**Your goal**. Begin with the line holding "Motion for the", then print every line after it through the end of the data, exactly and with nothing added.

**Given material**.
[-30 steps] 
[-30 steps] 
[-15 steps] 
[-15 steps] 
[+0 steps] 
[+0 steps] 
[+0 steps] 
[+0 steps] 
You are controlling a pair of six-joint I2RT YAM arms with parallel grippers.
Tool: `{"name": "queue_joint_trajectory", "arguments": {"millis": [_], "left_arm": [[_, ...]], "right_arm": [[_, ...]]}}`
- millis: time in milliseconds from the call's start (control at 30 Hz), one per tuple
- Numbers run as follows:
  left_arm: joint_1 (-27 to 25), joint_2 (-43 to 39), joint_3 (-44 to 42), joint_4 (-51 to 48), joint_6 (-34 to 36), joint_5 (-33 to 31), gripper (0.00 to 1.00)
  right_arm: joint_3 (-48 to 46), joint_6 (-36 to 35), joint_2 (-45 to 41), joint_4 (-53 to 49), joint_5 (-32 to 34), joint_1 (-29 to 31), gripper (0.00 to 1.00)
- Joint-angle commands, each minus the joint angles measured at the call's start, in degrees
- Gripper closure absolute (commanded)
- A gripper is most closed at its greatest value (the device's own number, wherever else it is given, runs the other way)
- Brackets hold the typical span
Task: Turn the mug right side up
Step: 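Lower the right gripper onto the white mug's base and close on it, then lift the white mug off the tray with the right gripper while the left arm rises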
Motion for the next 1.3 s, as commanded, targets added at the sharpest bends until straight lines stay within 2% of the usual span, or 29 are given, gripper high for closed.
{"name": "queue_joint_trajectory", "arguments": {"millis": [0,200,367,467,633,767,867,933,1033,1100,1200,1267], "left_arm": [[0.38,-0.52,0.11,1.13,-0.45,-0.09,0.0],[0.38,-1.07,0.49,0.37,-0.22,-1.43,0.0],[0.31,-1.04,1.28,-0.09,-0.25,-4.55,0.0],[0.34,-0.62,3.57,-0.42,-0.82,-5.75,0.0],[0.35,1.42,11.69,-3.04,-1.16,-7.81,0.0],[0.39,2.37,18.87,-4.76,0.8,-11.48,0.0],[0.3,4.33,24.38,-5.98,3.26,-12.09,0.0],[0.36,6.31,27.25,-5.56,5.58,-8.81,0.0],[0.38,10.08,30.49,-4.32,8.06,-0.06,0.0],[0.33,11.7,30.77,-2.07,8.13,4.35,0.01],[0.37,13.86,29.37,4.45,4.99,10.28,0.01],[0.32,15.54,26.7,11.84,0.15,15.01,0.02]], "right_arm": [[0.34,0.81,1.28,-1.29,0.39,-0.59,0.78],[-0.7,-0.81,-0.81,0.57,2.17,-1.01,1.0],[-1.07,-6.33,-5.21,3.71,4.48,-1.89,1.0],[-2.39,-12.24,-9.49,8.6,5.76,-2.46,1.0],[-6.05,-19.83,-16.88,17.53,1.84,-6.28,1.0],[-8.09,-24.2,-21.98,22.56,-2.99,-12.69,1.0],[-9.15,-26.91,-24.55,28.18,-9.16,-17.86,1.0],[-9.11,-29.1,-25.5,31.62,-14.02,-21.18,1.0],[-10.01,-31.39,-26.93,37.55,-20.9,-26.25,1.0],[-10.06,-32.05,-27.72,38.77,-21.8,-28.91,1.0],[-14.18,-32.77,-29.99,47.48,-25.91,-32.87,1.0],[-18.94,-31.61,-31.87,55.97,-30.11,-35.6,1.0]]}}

**Solution**.
Motion for the next 1.3 s, as commanded, targets added at the sharpest bends until straight lines stay within 2% of the usual span, or 29 are given, gripper high for closed.
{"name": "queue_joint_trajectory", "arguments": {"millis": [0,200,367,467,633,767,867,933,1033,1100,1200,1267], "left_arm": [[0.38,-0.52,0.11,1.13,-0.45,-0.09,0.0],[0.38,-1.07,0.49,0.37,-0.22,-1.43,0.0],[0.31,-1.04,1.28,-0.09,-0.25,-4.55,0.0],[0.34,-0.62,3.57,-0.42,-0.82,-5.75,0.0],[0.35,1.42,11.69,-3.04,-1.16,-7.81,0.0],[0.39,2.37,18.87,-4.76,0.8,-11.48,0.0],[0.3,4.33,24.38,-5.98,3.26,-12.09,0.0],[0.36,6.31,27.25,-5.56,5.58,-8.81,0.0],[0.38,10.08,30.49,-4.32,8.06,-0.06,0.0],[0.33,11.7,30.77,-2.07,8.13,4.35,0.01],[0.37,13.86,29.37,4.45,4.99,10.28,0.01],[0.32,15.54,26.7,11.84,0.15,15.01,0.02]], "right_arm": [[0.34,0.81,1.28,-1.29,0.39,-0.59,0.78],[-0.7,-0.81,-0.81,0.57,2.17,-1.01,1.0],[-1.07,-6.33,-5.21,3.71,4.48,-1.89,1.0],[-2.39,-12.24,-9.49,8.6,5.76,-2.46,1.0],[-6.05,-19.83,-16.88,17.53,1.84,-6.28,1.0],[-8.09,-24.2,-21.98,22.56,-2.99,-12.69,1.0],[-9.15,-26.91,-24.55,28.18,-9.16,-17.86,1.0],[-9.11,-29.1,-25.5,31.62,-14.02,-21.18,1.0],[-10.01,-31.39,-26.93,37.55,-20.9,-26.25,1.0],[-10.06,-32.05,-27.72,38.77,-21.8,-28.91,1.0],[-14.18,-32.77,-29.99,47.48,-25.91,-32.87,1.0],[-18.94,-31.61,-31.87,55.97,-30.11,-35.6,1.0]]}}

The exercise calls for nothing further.